Le passage à l'échelle est une autre manière de nommer la coordination et la mutualisation. L'auto-gestion maximale est possible au niveau local, mais elle ne l'est point à une échelle plus grande. Il faut donc une ou plusieurs structures sociales qui soient "au-dessus" de celles locales. Elles n'ont pas pour autant à avoir plus de pouvoir que les collectifs locaux, du moins leur périmètre doit être bien plus restreint, mais elles doivent avoir un pouvoir supérieur sur certains éléments clés très restreints. Toutefois c'est les collectifs locaux qui doivent collectivement contrôler le ou les structures "supérieures" (qui le sont dans la hiérarchie des normes et pas dans le champ de ce sur quoi elles peuvent se prononcer). Pour ce faire, il y a le mandat impératif, qui peut être utilisé pour une seule personne, mais il vaut mieux dans la mesure du possible privilégier que ce soit un groupe de personnes, avec généralement de préférence au moins une personne de chaque échelon "inférieur" et avec équité. Une structure "supérieure" peut être de type fédéraliste ou confédéraliste.

Pour un même sujet, il peut y avoir plusieurs échelles, ce qui permet de disséminer le pouvoir, et engendre toutefois de la bureaucratie, donc il faut toutefois un juste équilibre. Il peut être pertinent qu'il n'y ait pas une seule pyramide des structures, puisque la spécialisation s'avère parfois pertinente dans une certaine mesure. Toutefois il faut veiller à garder une unité supérieure, il faut donc tout de même une structure qui soit "au-dessus" de toutes les autres sur certains éléments clés très restreints ou au moins un.

Comment plus précisément ?

Le but de cet article est de donner des grands principes généraux, que l'on peut retranscrire concrètement de plein de manières et dont on peut faire de multiples usages. Or, puisqu'il a été voulue qu'il soit court, il n'a pas vocation d'aller plus loin dans la réflexion, qui est donc notoirement incomplète pour l'appliquer concrètement. De plus, préciser le comment restreindrait la généricité de l'article. Toutefois si l'on voulait approfondir, il y a de quoi faire.

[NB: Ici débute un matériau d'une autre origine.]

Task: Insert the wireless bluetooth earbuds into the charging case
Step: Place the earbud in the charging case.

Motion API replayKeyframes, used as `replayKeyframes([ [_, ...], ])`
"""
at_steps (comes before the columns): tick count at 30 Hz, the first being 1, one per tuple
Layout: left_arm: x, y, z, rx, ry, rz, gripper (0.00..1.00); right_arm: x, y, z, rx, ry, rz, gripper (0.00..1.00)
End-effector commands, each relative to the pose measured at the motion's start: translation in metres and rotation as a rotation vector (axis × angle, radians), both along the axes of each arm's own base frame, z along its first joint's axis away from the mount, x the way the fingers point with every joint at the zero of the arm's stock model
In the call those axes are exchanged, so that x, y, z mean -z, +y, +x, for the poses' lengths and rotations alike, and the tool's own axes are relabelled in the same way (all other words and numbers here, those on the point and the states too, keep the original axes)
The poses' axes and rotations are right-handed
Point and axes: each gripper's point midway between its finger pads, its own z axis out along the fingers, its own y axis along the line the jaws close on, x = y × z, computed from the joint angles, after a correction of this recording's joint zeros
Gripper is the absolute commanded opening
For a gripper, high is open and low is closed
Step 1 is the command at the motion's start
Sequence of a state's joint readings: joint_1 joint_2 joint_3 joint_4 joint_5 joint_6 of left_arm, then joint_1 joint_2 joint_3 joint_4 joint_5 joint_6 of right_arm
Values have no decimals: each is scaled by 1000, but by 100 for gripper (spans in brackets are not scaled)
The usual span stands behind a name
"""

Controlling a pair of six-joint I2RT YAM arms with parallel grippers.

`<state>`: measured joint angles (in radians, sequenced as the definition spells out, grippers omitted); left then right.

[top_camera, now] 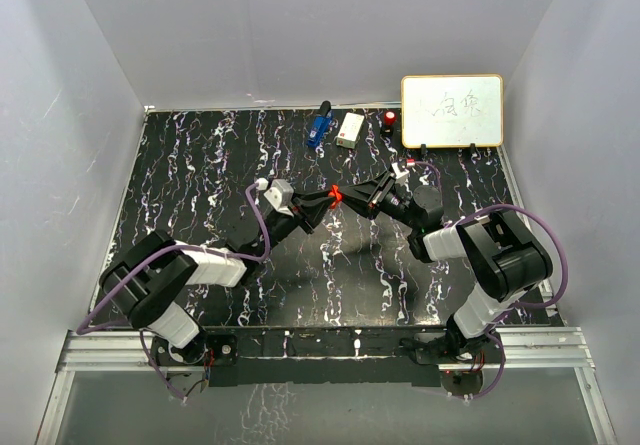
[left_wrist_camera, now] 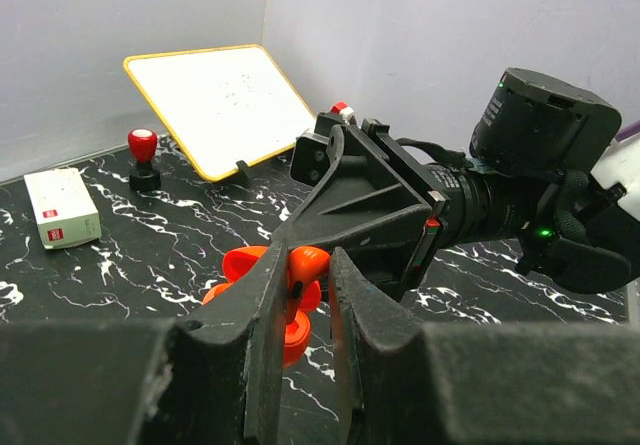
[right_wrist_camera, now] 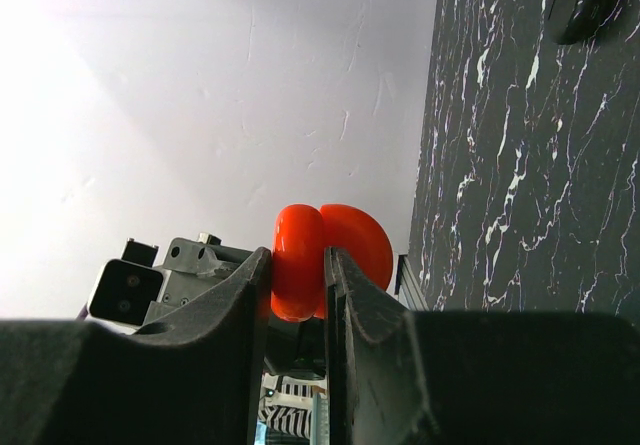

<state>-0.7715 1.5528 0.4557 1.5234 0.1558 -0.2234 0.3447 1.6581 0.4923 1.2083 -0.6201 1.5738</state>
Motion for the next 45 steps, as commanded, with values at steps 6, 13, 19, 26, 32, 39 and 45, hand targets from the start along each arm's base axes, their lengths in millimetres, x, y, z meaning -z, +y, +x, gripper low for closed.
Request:
replayKeyframes([
  [6, -15, 6, 0, -34, -75, -42, 0, -14, -3, 0, 13, -64, 31, 2],
  [13, -12, 7, 1, -46, -76, -44, 0, -13, -3, 0, 10, -64, 32, 2],
  [19, -12, 7, 3, -51, -84, -49, 0, -14, -3, 0, 10, -67, 34, 2],
  [26, -12, 7, 3, -53, -91, -54, 0, -12, -2, -1, 6, -63, 34, 2],
  [32, -10, 6, 5, -58, -88, -49, 0, -12, -2, 0, 4, -63, 36, 2],
  [39, -12, 6, 6, -61, -98, -58, 0, -10, -2, 0, 4, -58, 35, 2],
  [45, -13, 8, 8, -75, -104, -61, 0, -9, -2, 0, 3, -57, 37, 2],
])
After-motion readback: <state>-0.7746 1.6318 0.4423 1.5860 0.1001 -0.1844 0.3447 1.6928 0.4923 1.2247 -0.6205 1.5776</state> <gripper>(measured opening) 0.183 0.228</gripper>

Une "proposition" qui n'a rien de nouveau

Cette "proposition" n'est qu'une mise sous forme textuelle de grands principes d'une manière courte et générique. Ceux-ci lui ont préalablement existé, mais l'intérêt souhaité du présent article est la manière de les exposer. Théoriquement, c'est un modèle d'organisation de type baséiste, que l'on retrouve typiquement dans ce qu'on pourrait appeler l'anarchisme institutionnel. Parmi les manières spécifiques d'en faire une réalisation, auxquelles il ne faut donc pas pour autant se borner, il y a entre autres l'anarcho-syndicalisme et le municipalisme libertaire. Un exemple historique de syndicalisme très développé s'est produit en Espagne au 20ème siècle avec la Confederación Nacional del Trabajo. Pour ce qui est du municipalisme libertaire, Murray Bookchin (1921-2006) s'est particulièrement efforcé de l'expliquer et le théoriser, mais l'idée n'est pas de lui. Les kurdes au Rojava s'en sont revendiqués, mais parfois sous l'appellation de confédéralisme démocratique. Un autre exemple est les zapatistes au Chiapas (qui se situe au Mexique). Pour sa part, le spinoziste Frédéric Lordon a proposé de s'intéresser entre autres à Johannes Althusius (1557-1638) dans son livre Imperium (éditions La Fabrique, 2015).